Viele im Publikum sind mit BAP groß, einige auch alt geworden. Man steht zusammen, erzählt von seinen ersten Erinnerungen. „Sind hier welche aus Rheinbach?“, fragt Niedecken irgendwann mal. Arme gehen hoch. Auch der von Martina, die längst schon in Köln lebt, aber BAP noch aus ihrer frühen Jugendzeit kennt. „Die habe ich mit 13 zum ersten Mal in der Schulaula gesehen“, sagt sie und zeigt einen Zeitungsausschnitt. Da ist sie 19, und sie hat 1986 eine handsignierte Platte von BAP gewonnen.
Starke Band
Gitarrist Ulrich Rode ist richtig stark, und so bekommt er den nötigen Raum für erstklassige Soli. Während seines Solos bei „Do kanns zaubere“ fliegen ihm sogar ein paar Stofftiere zu. Anne de Wolff ist ein Phänomen. Mal spielt sie Geige, mal ist sie am Waschbrett, singt oder spielt Posaune. Michael Nass gefällt mir sowieso, vor allem, wenn er die Orgel dröhnen lässt – so wie bei „Anna“. Schlagzeuger Sönke Reich ist immer präsent. Der junge Kerl war noch nicht mal auf der Welt als „Verdamp lang her“ 1981 erschien. Und Werner Kopal ist auch wieder gesund und spielt den Bass.
Viele Songs hat Niedecken neu arrangiert.
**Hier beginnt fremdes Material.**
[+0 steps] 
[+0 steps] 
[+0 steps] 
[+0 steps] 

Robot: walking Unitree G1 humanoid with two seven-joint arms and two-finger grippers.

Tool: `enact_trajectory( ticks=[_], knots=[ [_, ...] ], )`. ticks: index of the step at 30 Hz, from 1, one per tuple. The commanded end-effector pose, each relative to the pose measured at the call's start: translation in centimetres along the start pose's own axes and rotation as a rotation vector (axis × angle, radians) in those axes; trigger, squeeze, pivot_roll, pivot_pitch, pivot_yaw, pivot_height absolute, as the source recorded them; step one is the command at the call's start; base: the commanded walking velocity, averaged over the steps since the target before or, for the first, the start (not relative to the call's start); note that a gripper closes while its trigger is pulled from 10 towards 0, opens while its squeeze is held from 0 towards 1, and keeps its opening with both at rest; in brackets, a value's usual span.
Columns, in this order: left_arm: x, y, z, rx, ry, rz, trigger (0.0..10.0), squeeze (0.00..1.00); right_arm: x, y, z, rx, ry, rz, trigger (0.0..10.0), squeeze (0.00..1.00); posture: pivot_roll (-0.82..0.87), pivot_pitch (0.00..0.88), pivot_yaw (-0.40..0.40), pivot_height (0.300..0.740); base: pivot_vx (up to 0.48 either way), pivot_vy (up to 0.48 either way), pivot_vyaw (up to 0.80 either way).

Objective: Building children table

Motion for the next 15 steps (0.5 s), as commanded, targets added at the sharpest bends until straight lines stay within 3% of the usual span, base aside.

Da kriegt „Diss Naach ess alles drin“ viel New Orleans-Feeling, der Geburtstagsgruß gerät zu einem jazzigen Shuffle. „Ruut-wieß-blau querjestriefte Frau“ klingt ein wenig nach Arlo Guthrie, „Aff un zo“ nach Karibik, wobei das Saxofon am Ende einen wahren Nachtflug hinlegt, „Stell dir vüür“ wie die kölsche Inkarnation von Bob Dylans „Hurricane“.
Und dann gibt es selbstredend auch einen starken Mittelteil mit einem Statement zur Flüchtlingskrise („Ich habe Hochachtung vor dieser 31-jährigen Frau, die das macht, was die Pflicht der europäischen Regierungen wäre“), und dann singt er „Vision vun Europa“ mit einer herzzerreißenden orientalischen Klarinette im Start und Wüstenbildern im Hintergrund. Er ruft auf, für seine Hilfsorganisation zur Wiedereingliederung von Kindersoldaten zu spenden. Schließlich singt er zwei Stücke, „von denen ich eigentlich dachte, dass die mal überflüssig würden“: „Kristallnaach“ und „Arsch huh, Zäng ussenander“.
BAP rühren Rock und Jazz, Boogie und Reggae, kölsche Melancholie und Südstaaten-Blues zu einer ganz eigenen Kraftbrühe mit ganz viel Würze. Am Ende gibt’s dann endlich noch „Verdamp lang her“ und „Jraaduss“. Und dann ist Schluss. „Niemals geht man so janz“, ruft Niedecken seinen Fans noch zu. Dann ist er weg.